Within the data that follows, set down exactly the lines from the one containing "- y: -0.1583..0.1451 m" through the one containing "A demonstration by", both ends included.

* * * * * * * * *

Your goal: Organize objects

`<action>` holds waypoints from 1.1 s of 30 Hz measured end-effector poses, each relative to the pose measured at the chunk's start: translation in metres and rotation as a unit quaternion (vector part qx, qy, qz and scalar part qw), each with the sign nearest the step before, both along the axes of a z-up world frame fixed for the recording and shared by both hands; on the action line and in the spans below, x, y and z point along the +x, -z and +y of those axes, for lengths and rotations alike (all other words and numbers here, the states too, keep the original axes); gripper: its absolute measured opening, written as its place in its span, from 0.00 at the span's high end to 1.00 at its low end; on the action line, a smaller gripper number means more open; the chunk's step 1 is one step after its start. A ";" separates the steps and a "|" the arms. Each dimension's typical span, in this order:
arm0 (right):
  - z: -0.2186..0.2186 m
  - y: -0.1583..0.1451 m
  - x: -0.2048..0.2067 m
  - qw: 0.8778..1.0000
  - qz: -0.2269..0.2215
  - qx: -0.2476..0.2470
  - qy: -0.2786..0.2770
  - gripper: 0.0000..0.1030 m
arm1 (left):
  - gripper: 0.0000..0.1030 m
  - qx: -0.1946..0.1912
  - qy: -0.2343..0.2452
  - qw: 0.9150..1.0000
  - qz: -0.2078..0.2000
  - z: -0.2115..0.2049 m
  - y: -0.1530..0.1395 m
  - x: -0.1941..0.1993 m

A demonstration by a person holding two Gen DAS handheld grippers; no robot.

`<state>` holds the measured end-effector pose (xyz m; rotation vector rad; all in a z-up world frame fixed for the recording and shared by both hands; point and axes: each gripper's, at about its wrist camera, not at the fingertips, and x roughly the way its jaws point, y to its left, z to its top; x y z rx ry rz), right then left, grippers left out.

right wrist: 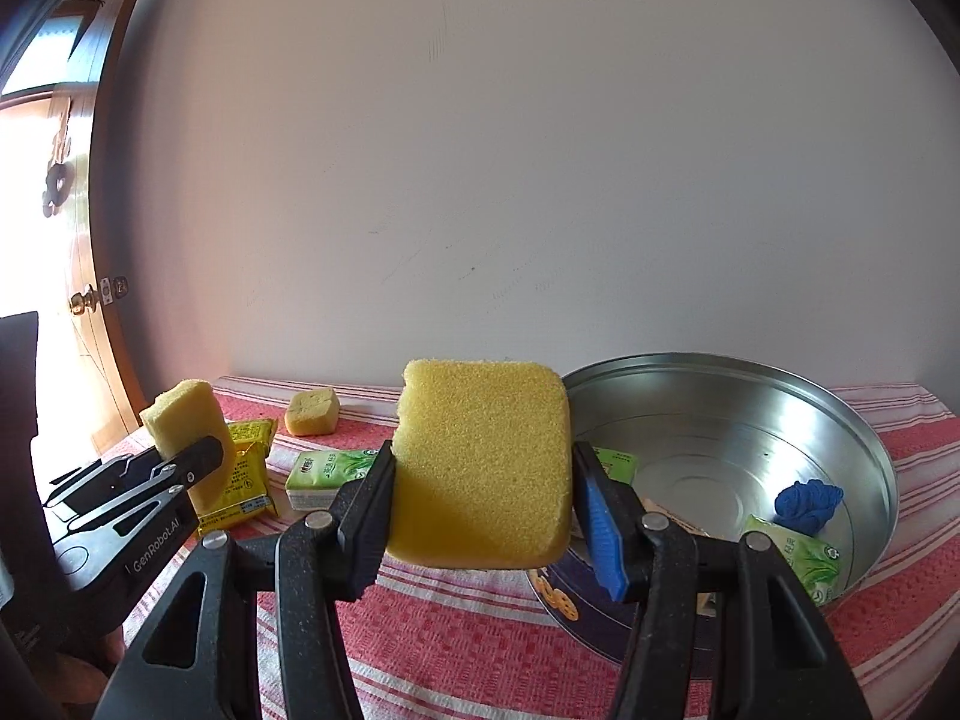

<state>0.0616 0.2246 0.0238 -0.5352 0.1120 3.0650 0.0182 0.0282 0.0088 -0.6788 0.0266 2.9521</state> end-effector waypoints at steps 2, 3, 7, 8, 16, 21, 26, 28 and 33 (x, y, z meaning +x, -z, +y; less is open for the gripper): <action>0.006 -0.001 0.001 1.000 0.001 -0.002 0.003 0.44 | 0.80 -0.001 0.006 1.000 0.001 0.008 -0.001 0.001; 0.008 -0.002 0.002 1.000 0.003 -0.002 0.004 0.44 | 0.80 -0.001 0.009 1.000 0.002 0.012 -0.002 0.002; 0.017 -0.006 0.007 1.000 0.015 0.004 0.010 0.44 | 0.80 -0.002 0.022 1.000 0.007 0.027 -0.005 0.005; 0.018 -0.006 0.013 1.000 0.019 0.007 0.011 0.44 | 0.80 -0.003 0.026 1.000 0.009 0.031 -0.006 0.006; 0.036 -0.013 0.019 0.999 0.035 0.018 0.027 0.44 | 0.80 -0.006 0.053 0.998 0.021 0.066 -0.015 0.012; 0.053 -0.017 0.020 0.998 0.039 0.018 0.041 0.44 | 0.80 -0.008 0.069 0.997 0.023 0.086 -0.017 0.011; 0.068 -0.019 0.021 0.997 0.043 0.018 0.054 0.44 | 0.80 -0.009 0.083 0.996 0.028 0.105 -0.021 0.013; 0.070 -0.021 0.025 0.997 0.046 0.022 0.060 0.44 | 0.80 -0.009 0.089 0.995 0.031 0.113 -0.023 0.013; 0.086 -0.021 0.022 0.995 0.051 0.035 0.079 0.44 | 0.80 -0.010 0.106 0.994 0.037 0.133 -0.028 0.016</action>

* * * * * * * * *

- **RESULT OF THE EXERCISE**
  - y: -0.1583..0.1451 m
  - x: -0.2048..0.2067 m
  - qw: 0.8778..1.0000
  - qz: -0.2269..0.2215
  - qx: -0.2476..0.2470
  - qy: -0.2786..0.2770
  - gripper: 0.0000..0.1030 m
arm1 (left):
  - gripper: 0.0000..0.1030 m
  - qx: -0.1946..0.1912
  - qy: -0.2343..0.2452
  - qw: 0.9150..1.0000
  - qz: -0.2078..0.2000
  - z: -0.2115..0.2049 m
  - y: -0.1530..0.1395 m
  - x: -0.1941..0.1993 m

A demonstration by a person holding two Gen DAS handheld grippers; no robot.

What appears above is the complete answer.